Lenti a contatto smart per misurare il diabete

Un team coreano ha progettato lenti a contatto smart flessibili e confortevoli in grado di misurare il livello di glucosio nel sangue attraverso le lacrime.
Un team coreano ha progettato lenti a contatto smart flessibili e confortevoli in grado di misurare il livello di glucosio nel sangue attraverso le lacrime.

Un team di scienziati coreani ha progettato lenti a contatto smart in grado di monitorare il livello di glucosio nel sangue. Rispetto ad altre soluzioni, come quella di Google, sono stati utilizzati materiali che rendono le lenti più flessibili, senza causare distorsioni della visione o fastidi agli occhi.

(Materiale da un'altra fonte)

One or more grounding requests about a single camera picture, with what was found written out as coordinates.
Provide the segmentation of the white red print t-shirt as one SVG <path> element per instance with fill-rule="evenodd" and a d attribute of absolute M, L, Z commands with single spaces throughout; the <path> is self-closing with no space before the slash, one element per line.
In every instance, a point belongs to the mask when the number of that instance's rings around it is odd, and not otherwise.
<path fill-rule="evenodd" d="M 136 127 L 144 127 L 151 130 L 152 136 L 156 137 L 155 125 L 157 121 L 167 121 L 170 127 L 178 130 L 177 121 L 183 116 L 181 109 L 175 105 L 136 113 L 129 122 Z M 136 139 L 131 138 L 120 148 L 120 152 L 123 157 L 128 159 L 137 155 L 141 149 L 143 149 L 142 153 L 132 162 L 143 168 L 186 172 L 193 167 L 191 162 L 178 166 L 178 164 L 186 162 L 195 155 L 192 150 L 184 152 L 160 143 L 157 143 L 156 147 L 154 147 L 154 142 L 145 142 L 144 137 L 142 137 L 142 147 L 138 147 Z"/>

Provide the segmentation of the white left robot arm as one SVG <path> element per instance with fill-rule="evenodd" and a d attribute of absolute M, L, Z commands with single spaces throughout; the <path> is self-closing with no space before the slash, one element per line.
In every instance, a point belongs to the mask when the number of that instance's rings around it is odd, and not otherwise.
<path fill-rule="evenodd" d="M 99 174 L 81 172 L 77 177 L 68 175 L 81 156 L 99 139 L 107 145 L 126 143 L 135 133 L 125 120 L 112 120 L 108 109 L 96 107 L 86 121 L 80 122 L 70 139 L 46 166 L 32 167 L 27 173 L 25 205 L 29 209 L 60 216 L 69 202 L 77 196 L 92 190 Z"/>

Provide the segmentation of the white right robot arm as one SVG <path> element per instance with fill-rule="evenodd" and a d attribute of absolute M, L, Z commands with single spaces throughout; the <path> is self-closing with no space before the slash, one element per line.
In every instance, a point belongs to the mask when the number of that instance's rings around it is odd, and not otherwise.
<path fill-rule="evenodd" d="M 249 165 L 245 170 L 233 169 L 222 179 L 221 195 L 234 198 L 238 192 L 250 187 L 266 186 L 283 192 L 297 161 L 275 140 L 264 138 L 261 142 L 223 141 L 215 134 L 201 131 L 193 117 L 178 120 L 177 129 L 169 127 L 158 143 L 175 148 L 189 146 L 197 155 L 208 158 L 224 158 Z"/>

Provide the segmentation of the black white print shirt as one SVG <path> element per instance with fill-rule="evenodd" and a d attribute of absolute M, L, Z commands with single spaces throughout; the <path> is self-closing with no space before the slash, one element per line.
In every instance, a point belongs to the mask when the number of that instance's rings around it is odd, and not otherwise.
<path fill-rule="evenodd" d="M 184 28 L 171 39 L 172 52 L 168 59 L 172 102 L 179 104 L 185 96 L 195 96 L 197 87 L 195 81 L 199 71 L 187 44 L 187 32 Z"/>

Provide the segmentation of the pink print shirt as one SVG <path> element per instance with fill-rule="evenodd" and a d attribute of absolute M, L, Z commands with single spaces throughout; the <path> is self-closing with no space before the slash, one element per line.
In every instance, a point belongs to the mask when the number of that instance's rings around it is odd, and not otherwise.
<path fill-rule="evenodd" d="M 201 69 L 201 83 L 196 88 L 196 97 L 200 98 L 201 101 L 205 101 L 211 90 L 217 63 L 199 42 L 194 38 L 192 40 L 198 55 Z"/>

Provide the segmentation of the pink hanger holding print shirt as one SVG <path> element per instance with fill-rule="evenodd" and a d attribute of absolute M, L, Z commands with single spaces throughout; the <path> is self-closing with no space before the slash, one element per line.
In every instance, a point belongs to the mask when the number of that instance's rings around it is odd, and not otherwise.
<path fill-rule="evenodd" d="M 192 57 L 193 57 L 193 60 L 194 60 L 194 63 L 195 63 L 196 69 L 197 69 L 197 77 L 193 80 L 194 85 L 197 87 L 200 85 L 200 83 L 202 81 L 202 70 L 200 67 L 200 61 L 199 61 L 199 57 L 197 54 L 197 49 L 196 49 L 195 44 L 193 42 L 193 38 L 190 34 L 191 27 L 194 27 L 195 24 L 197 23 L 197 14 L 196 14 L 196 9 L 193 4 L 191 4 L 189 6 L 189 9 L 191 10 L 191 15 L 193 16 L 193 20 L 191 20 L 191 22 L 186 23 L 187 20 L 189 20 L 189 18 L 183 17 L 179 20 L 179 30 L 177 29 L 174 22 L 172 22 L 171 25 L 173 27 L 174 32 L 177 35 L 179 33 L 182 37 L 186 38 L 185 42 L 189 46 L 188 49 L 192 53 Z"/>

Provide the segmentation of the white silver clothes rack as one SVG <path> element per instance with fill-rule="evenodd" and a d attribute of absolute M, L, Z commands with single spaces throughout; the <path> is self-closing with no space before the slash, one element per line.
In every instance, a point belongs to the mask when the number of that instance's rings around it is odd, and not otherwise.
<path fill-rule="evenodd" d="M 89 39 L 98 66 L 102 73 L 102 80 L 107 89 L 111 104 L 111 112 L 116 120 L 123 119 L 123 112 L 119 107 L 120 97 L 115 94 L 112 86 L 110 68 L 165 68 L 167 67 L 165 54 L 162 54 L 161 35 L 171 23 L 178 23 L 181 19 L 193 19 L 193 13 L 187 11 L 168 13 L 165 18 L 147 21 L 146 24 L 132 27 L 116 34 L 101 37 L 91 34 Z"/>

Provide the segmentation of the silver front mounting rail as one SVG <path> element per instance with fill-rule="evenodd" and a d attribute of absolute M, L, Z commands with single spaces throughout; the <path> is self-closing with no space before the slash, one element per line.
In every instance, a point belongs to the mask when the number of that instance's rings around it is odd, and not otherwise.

Le persone con diabete di tipo 1 devono controllare giornalmente il livello di glucosio, utilizzando una goccia di sangue prelevata tramite un dispositivo pungidito. Anche se meno precise, in quanto rilevano il glucosio dalle lacrime, le lenti a contatto smart sono sicuramente un’alternativa non invasiva che permettono anche di misurare i valori in maniera continua. Le lenti usate finora hanno componenti elettronici applicati su un substrato rigido. Ciò comporta un’eccessiva fragilità e la visione viene distorta.

Nel prototipo di UNIST (Ulsan National Institute of Science and Technology) i componenti elettronici (antenne, LED, sensori) sono isolati e interconnessi tramite conduttori allungabili. Un materiale elastico protegge i componenti, evitando la loro rottura quando l’utente piega la lente. Gli scienziati hanno ottenuto un indice di rifrazione ottimale che garantisce la massima trasparenza delle lenti. Quando il livello di glucosio è nella norma, la luce LED è accesa, mentre quando supera una determinata soglia si spegne. In futuro potrebbe essere sviluppata un’app che registra le varie misurazioni.

I primi test effettuati su un coniglio non hanno evidenziato irritazioni per gli occhi. Al momento l’unico difetto è dovuto al tipo di antenna utilizzata. Essendo allungabile e invisibile all’utente ha una bassa conduttività e opera a bassa frequenza. È quindi necessaria un’alimentazione esterna che deve essere distante al massimo 9 millimetri dalle lenti a contatto. Gli scienziati sperano che la commercializzazione possa avvenire entro 5 anni.